What is wanted is every line below from the one with "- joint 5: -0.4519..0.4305" up to and including the one with "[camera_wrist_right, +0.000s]", retyped exactly, pictures excluded, nothing else.

Supplied material:
::::::::

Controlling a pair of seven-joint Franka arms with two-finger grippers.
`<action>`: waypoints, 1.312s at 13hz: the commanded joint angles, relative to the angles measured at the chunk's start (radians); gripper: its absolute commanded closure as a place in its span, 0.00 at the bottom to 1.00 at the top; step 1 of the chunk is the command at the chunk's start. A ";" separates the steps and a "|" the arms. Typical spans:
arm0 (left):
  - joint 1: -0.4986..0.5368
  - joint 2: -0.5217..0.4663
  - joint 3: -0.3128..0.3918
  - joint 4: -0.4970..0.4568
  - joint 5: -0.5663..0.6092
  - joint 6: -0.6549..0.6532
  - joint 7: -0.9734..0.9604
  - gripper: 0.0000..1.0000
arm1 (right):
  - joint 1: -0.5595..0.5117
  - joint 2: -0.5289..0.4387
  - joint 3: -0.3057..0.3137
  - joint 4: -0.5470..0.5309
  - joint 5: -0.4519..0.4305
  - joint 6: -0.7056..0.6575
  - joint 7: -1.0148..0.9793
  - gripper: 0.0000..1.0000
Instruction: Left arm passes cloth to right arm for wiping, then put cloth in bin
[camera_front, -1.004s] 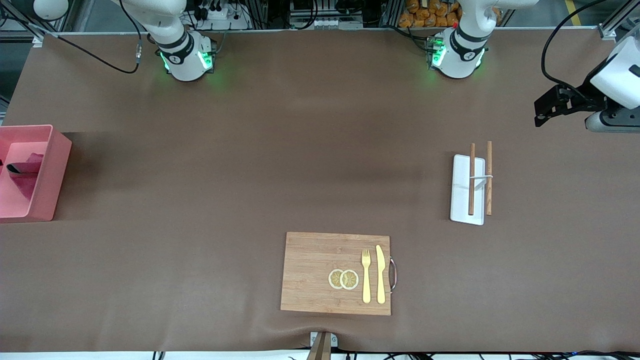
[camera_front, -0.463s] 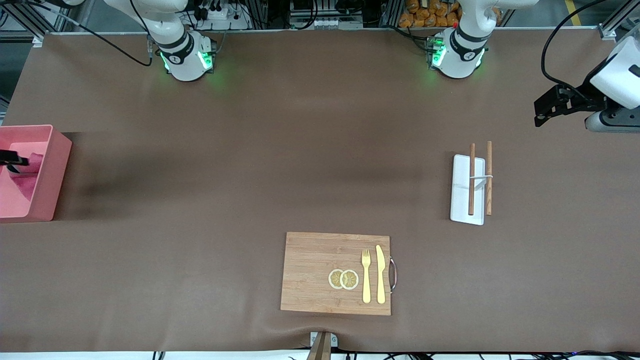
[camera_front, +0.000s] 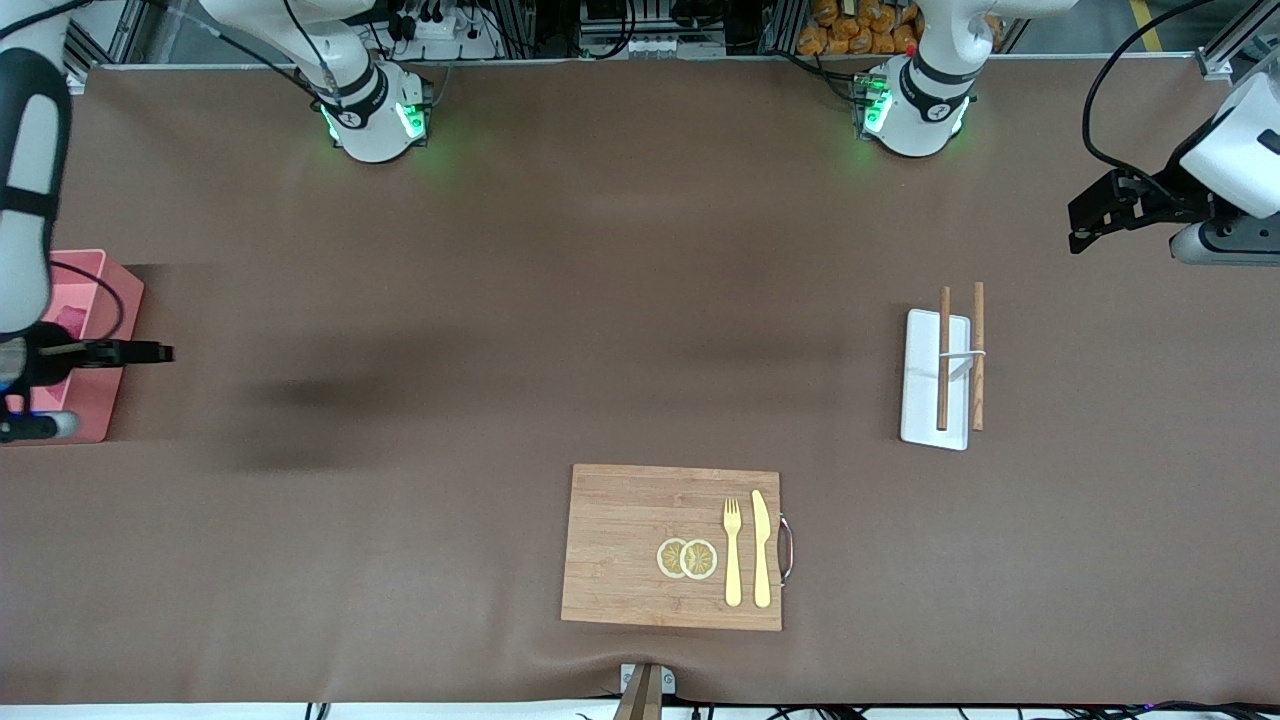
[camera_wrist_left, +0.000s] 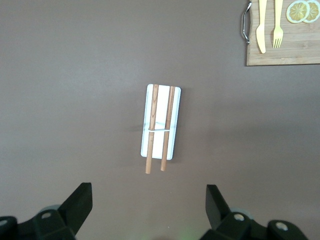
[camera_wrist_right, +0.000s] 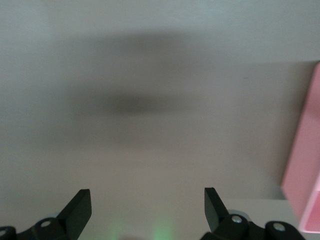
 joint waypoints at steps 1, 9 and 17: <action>-0.002 0.001 0.004 0.008 -0.021 0.004 -0.014 0.00 | 0.090 -0.190 -0.006 -0.240 0.022 0.154 0.130 0.00; -0.002 0.001 0.004 0.008 -0.021 0.004 -0.012 0.00 | 0.164 -0.385 -0.003 -0.305 -0.139 0.251 0.230 0.00; -0.001 0.001 0.004 0.008 -0.021 0.004 -0.014 0.00 | 0.202 -0.378 0.001 -0.217 -0.174 0.180 0.224 0.00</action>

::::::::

Answer to this task:
  - joint 5: -0.4519..0.4305
  - joint 6: -0.7056..0.6575
  - joint 7: -1.0148..0.9793
  - gripper: 0.0000..1.0000
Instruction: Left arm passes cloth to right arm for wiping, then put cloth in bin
[camera_front, -1.004s] 
[camera_front, -0.463s] 
[camera_front, +0.000s] 
[camera_wrist_left, +0.000s] 
[camera_wrist_right, +0.000s] 

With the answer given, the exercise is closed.